Brief: Transcribe only the lines in the data below falling between the line with "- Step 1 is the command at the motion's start" and the line with "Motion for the", including those two lines, and leave out any picture.

Available data:
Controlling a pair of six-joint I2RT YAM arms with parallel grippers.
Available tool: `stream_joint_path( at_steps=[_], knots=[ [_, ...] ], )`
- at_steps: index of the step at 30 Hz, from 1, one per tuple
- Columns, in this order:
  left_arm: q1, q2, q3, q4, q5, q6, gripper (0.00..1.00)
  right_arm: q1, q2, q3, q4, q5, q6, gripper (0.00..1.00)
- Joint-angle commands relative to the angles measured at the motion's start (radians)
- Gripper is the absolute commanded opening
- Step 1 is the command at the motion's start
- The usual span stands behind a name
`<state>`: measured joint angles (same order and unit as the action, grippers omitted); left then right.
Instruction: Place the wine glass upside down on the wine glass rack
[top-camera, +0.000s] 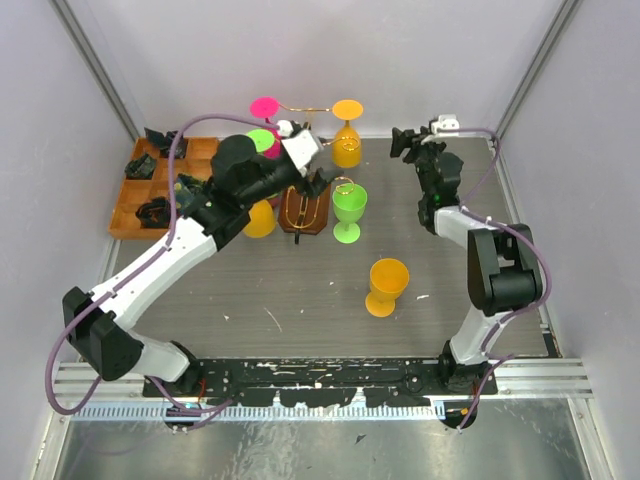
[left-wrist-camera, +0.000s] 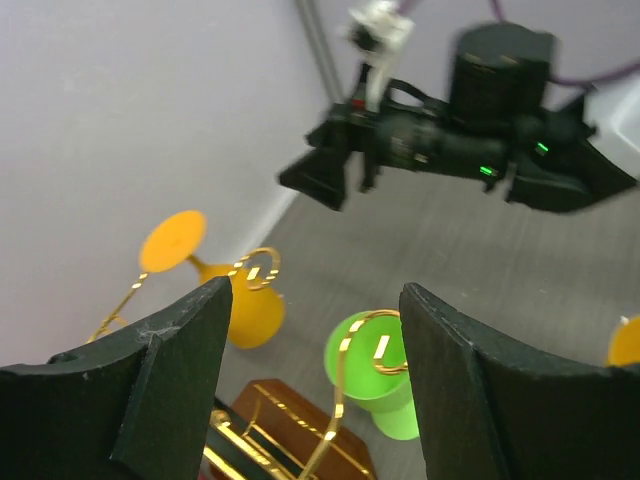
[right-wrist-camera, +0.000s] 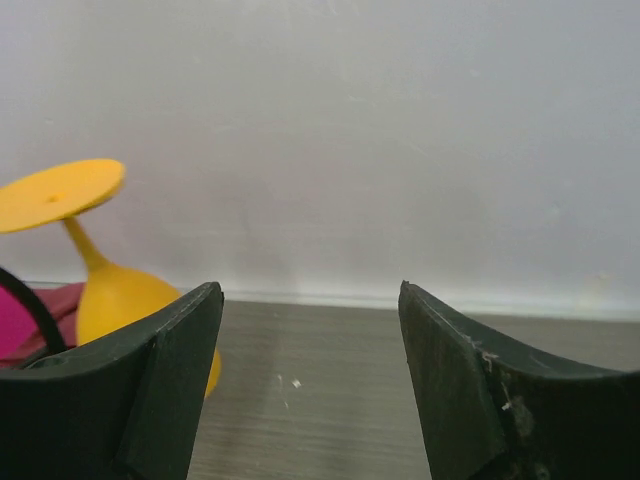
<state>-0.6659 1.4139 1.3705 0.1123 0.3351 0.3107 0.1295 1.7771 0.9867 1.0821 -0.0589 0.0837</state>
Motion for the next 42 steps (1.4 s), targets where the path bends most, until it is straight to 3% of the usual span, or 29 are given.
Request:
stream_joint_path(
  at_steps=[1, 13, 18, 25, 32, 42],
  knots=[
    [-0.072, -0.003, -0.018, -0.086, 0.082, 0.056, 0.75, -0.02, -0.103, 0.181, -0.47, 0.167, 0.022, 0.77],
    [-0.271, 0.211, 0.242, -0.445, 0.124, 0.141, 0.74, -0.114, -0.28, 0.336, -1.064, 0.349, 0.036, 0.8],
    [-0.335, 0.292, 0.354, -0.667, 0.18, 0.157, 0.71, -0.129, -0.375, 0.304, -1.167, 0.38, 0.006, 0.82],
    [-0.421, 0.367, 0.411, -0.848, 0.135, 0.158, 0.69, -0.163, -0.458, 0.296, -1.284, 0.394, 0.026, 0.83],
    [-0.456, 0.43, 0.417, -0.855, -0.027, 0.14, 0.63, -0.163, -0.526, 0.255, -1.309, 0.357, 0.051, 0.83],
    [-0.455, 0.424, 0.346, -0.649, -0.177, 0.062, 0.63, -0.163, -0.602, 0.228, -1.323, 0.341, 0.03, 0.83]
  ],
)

Answer to this problem:
- Step 1 is the command at the motion's start
- The usual span stands behind a name
`<state>`: measured joint angles (same order and unit as the action, grippers omitted); left then right.
Instruction: Place the wine glass upside down on the wine glass rack
[top-camera, +0.000s] 
[left-wrist-camera, +0.000s] 
[right-wrist-camera, +0.000s] 
<state>-0.6659 1.4139 1.3705 0.1123 0.3351 0.3107 0.1295 1.7771 0.9867 1.0821 -0.0589 0.0837</state>
Motion for the next 42 steps (1.4 s), targets where the path bends most, until it is straight to 3% of the usual span, or 29 are given.

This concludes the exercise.